# Abandoned Train Station



## Essex (Nov 29, 2012)

Hi folks. I am enjoying this website immensely! 

This HO scale abandoned train station may be one of the most over-engineered models ever. Back in '92 I took a computer drafting class and the assignment was to design a model building and draw the pieces so that they could be laser cut. The laser cutter cost $300 an hour and we had to pay for our share so I picked a very simple building (and simplified it even further) and chose construction paper for the pieces. Even so, it cost me $12!

I used plans for the little station that used to exist in Spreckels, California. I built a card stock inner shell and glued the laser cut paper around it. The windows were blank card stock and the interior is full of bracing. 

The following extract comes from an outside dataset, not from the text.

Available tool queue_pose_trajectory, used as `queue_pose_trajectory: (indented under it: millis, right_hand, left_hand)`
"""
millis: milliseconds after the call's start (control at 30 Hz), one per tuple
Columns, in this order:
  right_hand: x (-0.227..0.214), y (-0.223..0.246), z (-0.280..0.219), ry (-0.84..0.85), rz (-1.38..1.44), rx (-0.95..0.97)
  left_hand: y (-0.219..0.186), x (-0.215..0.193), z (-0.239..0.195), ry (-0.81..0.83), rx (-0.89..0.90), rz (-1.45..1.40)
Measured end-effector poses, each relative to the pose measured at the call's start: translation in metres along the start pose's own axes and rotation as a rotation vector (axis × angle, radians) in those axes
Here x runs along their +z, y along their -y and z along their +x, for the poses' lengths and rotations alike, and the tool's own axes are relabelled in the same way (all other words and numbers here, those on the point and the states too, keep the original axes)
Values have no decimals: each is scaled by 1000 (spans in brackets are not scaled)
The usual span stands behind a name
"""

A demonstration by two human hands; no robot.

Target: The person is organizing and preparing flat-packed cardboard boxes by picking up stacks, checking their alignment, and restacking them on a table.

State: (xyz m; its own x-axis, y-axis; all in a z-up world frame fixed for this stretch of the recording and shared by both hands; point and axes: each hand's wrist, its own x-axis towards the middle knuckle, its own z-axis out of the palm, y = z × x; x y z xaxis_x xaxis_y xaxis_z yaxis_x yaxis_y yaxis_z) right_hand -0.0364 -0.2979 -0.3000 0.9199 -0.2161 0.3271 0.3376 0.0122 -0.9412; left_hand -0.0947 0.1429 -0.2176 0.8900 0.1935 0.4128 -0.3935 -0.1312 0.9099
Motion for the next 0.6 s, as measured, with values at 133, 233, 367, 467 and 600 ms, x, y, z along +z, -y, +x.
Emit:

So this ugly paper thing hung around my house for a couple of decades until I couldn't stand it anymore. I slapped some Testor's putty on the outer walls to represent Mission Revival style stucco and painted the windows black. You can hopefully see the outline of the windows that were plastered over (in the corner by the chimney). I'm going to add some external plumbing there and hope that it suggests that some remodeling to install a rest room took place in the past. I also still need to put tar paper on the bay window roof.


----------



## Fire21 (Mar 9, 2014)

I think it looks amazing! Not sure you could get that result today for a $12 investment.


----------



## golfermd (Apr 19, 2013)

Looks fabulous. :thumbsup:


----------



## Patrick1544 (Apr 27, 2013)

Great job. Good attention to detail.


----------



## tjcruiser (Jan 10, 2010)

That's excellent! Old ... tired ... broken ... but excellent!

TJ


----------



## Essex (Nov 29, 2012)

Thanks for all the positive feedback everybody! I'm ready to apply more of the red tar paper to the roof over the bay window but I'm not sure how it would be done in real life. I have strips cut 3 HO scale feet wide to represent how it would come off a roll. I guess a roofer would cut narrower strips to cover the ridges, maybe? I keep looking for similar roofs whenever I'm out.


----------



## DonR (Oct 18, 2012)

Roofs I've seen similar to your bay window roof have the roofing
applied as you have on the main roof but on each of the three sides.
It can't be 'bent' over. You'd need a roof cap on the two angular
ridges, and flashing against the main wall.

This is an amazing piece of workmanship. 

Don


----------



## golfermd (Apr 19, 2013)

Essex said:


> Thanks for all the positive feedback everybody!


Self satisfaction is great. But even better to get praise from your peers. Lets you know you are doing something positive.


----------